● **THE PROBLEM**
Each line of the listing, apart from the pictures, is to be printed exactly.
********
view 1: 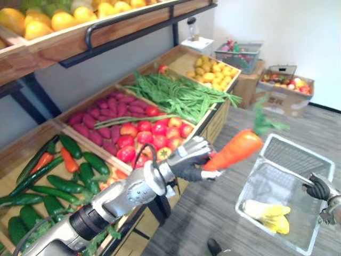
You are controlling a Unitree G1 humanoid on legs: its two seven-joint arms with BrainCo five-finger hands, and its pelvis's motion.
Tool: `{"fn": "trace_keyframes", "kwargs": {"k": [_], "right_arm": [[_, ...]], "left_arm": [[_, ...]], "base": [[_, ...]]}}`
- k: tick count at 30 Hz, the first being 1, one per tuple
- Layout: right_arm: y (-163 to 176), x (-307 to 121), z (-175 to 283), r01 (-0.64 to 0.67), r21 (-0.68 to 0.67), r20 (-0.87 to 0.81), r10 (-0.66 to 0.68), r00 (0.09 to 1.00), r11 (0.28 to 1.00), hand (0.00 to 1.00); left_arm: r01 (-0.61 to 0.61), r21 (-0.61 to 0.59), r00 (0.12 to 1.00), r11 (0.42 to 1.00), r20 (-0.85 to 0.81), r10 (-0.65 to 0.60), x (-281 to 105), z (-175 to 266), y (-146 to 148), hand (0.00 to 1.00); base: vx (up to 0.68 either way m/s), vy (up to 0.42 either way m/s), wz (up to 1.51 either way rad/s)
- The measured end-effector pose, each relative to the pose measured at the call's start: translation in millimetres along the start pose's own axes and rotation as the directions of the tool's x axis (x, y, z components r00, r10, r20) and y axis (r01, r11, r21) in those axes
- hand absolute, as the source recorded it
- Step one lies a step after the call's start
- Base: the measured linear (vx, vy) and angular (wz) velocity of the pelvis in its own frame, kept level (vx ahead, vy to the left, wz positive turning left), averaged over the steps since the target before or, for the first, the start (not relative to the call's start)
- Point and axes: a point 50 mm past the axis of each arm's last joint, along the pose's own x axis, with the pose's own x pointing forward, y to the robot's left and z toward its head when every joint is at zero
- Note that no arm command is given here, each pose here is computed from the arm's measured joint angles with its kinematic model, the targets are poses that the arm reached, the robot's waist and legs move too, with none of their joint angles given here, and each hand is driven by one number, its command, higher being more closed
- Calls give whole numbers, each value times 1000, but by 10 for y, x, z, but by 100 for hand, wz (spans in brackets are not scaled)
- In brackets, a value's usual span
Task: Pick vegetable in the basket
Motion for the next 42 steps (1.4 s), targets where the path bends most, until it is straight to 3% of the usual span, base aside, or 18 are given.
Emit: {"fn": "trace_keyframes", "kwargs": {"k": [7,14,25,42], "right_arm": [[-29,143,273,-76,-90,129,87,988,993,100],[-268,290,452,-31,-148,187,58,981,989,100],[-564,486,914,29,-138,324,18,946,990,100],[-432,319,1707,-3,-216,598,135,790,976,100]], "left_arm": [[174,-129,983,976,75,-165,49,122,-341,100],[254,-191,964,948,130,-232,120,194,-547,100],[304,-190,952,934,108,-288,196,106,-751,100],[329,-120,942,937,108,-317,390,169,-946,100]], "base": [[-56,-2,-27],[-32,17,-16],[0,16,-12],[-6,4,-2]]}}
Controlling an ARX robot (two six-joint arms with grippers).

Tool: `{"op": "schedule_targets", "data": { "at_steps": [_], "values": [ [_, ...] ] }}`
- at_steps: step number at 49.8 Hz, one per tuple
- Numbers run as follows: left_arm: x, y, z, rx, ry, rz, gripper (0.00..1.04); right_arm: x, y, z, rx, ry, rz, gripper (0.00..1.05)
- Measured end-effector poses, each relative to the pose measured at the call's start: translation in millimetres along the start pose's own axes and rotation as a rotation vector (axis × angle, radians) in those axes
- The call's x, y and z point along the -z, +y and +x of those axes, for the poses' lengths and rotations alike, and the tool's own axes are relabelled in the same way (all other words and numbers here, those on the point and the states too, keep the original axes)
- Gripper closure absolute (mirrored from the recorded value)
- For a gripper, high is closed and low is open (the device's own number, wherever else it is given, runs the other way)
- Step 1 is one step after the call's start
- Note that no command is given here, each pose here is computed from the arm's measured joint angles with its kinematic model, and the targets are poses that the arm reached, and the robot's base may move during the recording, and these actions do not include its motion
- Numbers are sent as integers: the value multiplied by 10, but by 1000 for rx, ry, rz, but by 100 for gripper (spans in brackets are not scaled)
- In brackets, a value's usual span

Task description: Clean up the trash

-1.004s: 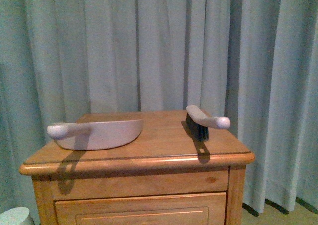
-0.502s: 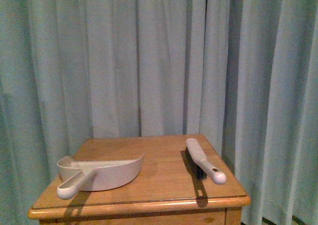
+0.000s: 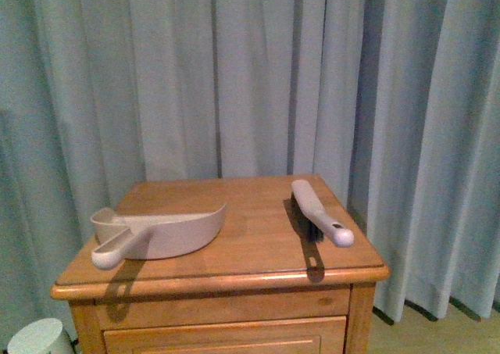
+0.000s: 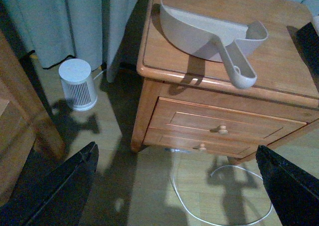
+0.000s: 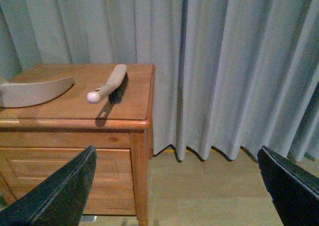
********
● **EXPECTED ANSWER**
view 1: 
You are controlling a Unitree G1 humanoid on legs: its two seven-joint arms with BrainCo five-finger hands, and its pelvis's motion.
Tool: `{"fn": "trace_keyframes", "kwargs": {"k": [_], "right_arm": [[_, ...]], "left_arm": [[_, ...]], "base": [[_, ...]]}}`
- k: tick count at 30 Hz, the first being 1, one per tuple
- Layout: right_arm: y (-163 to 176), x (-307 to 121), z (-175 to 283), r01 (-0.64 to 0.67), r21 (-0.68 to 0.67), r20 (-0.87 to 0.81), r10 (-0.66 to 0.68), r00 (0.09 to 1.00), r11 (0.28 to 1.00), hand (0.00 to 1.00); left_arm: r01 (-0.61 to 0.61), r21 (-0.61 to 0.59), r00 (0.12 to 1.00), r11 (0.42 to 1.00), r20 (-0.85 to 0.81), r10 (-0.65 to 0.60), x (-281 to 105), z (-175 to 266), y (-146 to 148), hand (0.00 to 1.00); base: vx (up to 0.68 either way m/s), vy (up to 0.42 either way m/s), wz (up to 1.51 either way rad/s)
- The measured end-effector pose, each relative to the pose measured at the call's start: translation in millimetres along the start pose's own axes and rotation as the directions of the tool's x axis (x, y, z components r00, r10, r20) and y axis (r01, r11, r21) in those axes
- hand absolute, as the source recorded it
- Step one lies a step after the call's start
- Base: the measured linear (vx, vy) and angular (wz) velocity of the pelvis in its own frame, kept level (vx ahead, vy to the left, wz positive turning left), averaged over the steps since the target before or, for the first, the start (not relative to the call's start)
- Point and axes: a point 50 mm past the axis of each arm's last joint, along the pose's own x axis, with the pose's own x pointing forward, y to the robot's left and z toward its head when every joint is at zero
- Note that no arm command is given here, each pose here is computed from the arm's measured joint angles with its kinematic model, the targets are poses that the arm reached, the robot's waist and legs move too, with none of their joint angles given here, and each hand is driven by one number, its command, higher being more closed
- Calls give whole numbers, each value times 1000, but by 10 for y, x, z, but by 100 for hand, wz (spans in brackets are not scaled)
- In brackets, a value's usual span
Task: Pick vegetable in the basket
Motion for the next 42 steps (1.4 s), targets where the path bends most, until it is straight to 3% of the usual span, base aside, or 18 are given.
Emit: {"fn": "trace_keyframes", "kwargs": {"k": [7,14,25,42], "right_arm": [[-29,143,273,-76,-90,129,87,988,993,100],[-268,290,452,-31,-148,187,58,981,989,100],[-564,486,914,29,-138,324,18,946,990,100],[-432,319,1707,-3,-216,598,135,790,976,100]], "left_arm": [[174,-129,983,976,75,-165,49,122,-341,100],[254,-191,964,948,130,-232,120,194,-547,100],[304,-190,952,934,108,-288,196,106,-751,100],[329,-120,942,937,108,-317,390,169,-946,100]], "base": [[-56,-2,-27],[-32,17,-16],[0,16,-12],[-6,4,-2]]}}
Controlling an ARX robot (two six-joint arms with grippers).

Tool: `{"op": "schedule_targets", "data": { "at_steps": [_], "values": [ [_, ...] ] }}`
- at_steps: step number at 49.8 Hz, one per tuple
- Numbers run as follows: left_arm: x, y, z, rx, ry, rz, gripper (0.00..1.04); right_arm: x, y, z, rx, ry, rz, gripper (0.00..1.05)
- Measured end-effector poses, each relative to the pose measured at the call's start: translation in millimetres along the start pose's own axes and rotation as a rotation vector (axis × angle, radians) in those axes
- The call's x, y and z point along the -z, +y and +x of those axes, for the poses' lengths and rotations alike, and the tool's own axes are relabelled in the same way (all other words and numbers here, those on the point and the states too, keep the original axes)
- Gripper closure absolute (mirrored from the recorded value)
- For a gripper, high is closed and low is open (the device's own number, wherever else it is given, runs the other way)
- Step 1 is one step after the call's start
- Note that no command is given here, each pose here is computed from the arm's measured joint angles with its kinematic model, and the targets are poses that the arm reached, and the robot's base may move during the recording, and these actions do not include its motion
- Numbers are sent as integers: the value multiplied by 10, but by 1000 for rx, ry, rz, but by 100 for gripper (spans in brackets are not scaled)
- In brackets, a value's usual span

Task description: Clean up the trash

-1.004s: 
-0.502s: 
+0.000s: 
+0.000s: 
+0.000s: 

This response is complete, and nothing else is pending.